DATA RECORDS:

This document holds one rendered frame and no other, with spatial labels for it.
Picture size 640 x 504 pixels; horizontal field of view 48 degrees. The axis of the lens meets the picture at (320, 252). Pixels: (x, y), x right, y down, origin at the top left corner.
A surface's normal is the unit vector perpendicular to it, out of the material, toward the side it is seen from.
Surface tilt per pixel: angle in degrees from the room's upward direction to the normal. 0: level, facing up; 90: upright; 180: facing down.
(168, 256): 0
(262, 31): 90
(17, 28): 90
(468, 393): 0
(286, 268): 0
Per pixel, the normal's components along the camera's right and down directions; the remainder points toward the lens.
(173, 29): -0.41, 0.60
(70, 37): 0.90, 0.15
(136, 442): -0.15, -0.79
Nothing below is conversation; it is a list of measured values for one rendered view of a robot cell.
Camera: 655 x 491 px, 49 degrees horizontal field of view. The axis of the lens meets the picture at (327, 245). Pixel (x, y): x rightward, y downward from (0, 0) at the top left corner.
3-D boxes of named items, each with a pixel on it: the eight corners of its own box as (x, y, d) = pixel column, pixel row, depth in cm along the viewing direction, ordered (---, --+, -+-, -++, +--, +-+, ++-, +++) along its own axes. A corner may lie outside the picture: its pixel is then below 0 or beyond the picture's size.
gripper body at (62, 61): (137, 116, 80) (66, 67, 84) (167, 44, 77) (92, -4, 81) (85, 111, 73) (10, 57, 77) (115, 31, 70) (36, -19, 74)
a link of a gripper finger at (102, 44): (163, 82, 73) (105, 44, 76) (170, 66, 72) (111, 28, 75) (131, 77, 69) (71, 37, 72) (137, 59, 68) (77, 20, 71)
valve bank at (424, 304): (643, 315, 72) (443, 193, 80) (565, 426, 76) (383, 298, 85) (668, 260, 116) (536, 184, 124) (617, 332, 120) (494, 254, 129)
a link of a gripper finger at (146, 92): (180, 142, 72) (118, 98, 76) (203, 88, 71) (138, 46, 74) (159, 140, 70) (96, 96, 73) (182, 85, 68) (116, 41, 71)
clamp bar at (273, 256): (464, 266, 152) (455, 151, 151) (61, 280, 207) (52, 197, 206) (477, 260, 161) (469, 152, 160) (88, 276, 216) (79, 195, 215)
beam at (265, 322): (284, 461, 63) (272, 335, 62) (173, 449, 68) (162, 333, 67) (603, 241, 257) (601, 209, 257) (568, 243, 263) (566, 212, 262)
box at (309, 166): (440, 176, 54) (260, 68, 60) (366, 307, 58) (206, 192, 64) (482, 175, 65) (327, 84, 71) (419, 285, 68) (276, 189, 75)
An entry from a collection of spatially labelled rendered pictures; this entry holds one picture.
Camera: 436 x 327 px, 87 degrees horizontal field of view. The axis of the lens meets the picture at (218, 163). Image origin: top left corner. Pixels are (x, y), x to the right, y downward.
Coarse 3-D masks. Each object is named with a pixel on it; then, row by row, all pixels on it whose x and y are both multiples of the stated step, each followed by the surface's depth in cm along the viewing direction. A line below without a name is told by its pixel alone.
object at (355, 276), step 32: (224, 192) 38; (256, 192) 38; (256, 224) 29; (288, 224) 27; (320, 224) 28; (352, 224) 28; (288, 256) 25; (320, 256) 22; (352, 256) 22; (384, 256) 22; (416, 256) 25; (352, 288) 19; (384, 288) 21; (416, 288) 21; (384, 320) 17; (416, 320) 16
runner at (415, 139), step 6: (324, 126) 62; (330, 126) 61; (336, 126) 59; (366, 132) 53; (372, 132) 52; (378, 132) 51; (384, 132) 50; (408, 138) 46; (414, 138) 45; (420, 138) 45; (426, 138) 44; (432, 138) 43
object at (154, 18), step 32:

WHAT IS EXPECTED:
Could you find every line in the records above that contains the word "origin" and copy it?

YOUR SOLUTION:
Picture size 640 x 504 pixels; horizontal field of view 48 degrees. The axis of the lens meets the picture at (320, 252). Pixels: (x, y), x right, y down, origin at the top left corner.
Camera: 436 x 327 px, 87 degrees horizontal field of view. The axis of the lens meets the picture at (218, 163). Image origin: top left corner. Pixels are (x, y), x to the right, y downward.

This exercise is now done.